_What you are asked to do_. Print, exactly as they appear in the listing below, the lines from the line with "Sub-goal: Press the" to the line with "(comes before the", with both end lines kept.

_Dataset excerpt_.
§ §
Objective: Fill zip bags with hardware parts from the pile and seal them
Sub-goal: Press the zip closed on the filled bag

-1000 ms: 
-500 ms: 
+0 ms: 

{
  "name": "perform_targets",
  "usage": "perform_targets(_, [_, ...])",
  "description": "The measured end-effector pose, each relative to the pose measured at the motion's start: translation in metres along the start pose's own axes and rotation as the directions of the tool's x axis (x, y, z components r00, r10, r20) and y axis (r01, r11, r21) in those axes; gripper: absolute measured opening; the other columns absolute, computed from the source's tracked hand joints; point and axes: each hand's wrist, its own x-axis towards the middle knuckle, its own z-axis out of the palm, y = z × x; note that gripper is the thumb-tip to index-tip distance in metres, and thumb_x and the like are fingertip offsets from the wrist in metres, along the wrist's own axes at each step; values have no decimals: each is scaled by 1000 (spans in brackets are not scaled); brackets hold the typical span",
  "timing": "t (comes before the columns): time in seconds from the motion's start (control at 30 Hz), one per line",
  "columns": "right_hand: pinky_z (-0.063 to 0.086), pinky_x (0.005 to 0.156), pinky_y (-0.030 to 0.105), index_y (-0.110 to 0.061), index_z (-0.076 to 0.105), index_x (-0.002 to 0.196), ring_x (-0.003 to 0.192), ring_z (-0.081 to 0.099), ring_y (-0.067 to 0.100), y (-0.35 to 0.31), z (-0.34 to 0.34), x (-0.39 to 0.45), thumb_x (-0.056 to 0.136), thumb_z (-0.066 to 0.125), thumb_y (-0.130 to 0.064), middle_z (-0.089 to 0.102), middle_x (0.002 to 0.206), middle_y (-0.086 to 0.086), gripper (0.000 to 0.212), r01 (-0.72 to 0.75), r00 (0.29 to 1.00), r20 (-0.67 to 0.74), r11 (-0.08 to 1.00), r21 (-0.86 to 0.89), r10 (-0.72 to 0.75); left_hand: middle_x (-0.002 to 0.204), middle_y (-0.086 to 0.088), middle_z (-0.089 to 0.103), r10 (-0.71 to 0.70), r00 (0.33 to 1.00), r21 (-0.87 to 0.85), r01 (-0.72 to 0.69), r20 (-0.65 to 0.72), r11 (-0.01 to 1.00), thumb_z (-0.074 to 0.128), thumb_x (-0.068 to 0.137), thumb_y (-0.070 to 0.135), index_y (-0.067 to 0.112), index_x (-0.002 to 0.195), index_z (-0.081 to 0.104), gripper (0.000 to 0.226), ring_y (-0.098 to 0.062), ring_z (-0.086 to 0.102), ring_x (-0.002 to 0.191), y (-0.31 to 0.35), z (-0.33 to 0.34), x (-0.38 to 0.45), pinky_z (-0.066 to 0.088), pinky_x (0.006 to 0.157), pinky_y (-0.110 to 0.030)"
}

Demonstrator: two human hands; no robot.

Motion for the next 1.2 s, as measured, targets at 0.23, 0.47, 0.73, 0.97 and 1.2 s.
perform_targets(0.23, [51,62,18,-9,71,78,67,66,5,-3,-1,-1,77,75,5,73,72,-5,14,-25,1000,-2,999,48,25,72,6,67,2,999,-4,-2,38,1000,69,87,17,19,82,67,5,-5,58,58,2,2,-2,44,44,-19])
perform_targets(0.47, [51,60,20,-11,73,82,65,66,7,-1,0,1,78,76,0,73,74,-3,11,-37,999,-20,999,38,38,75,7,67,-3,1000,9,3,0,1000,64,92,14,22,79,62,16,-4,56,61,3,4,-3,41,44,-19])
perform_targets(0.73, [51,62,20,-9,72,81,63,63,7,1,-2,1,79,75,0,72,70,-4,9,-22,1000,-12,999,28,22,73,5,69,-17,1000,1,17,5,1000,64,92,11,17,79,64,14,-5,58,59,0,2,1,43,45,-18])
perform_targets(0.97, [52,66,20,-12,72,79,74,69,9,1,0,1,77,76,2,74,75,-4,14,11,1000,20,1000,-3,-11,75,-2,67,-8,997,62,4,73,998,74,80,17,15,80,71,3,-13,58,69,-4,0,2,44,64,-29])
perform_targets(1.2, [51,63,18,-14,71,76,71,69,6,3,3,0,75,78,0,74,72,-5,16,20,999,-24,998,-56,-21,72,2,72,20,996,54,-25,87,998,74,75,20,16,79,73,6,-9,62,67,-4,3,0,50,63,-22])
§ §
_Reply to the exercise_.
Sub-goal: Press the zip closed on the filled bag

-1000 ms: 
-500 ms: 
+0 ms: 

{
  "name": "perform_targets",
  "usage": "perform_targets(_, [_, ...])",
  "description": "The measured end-effector pose, each relative to the pose measured at the motion's start: translation in metres along the start pose's own axes and rotation as the directions of the tool's x axis (x, y, z components r00, r10, r20) and y axis (r01, r11, r21) in those axes; gripper: absolute measured opening; the other columns absolute, computed from the source's tracked hand joints; point and axes: each hand's wrist, its own x-axis towards the middle knuckle, its own z-axis out of the palm, y = z × x; note that gripper is the thumb-tip to index-tip distance in metres, and thumb_x and the like are fingertip offsets from the wrist in metres, along the wrist's own axes at each step; values have no decimals: each is scaled by 1000 (spans in brackets are not scaled); brackets hold the typical span",
  "timing": "t (comes before the columns): time in seconds from the motion's start (control at 30 Hz), one per line",

That completes the answer to this exercise.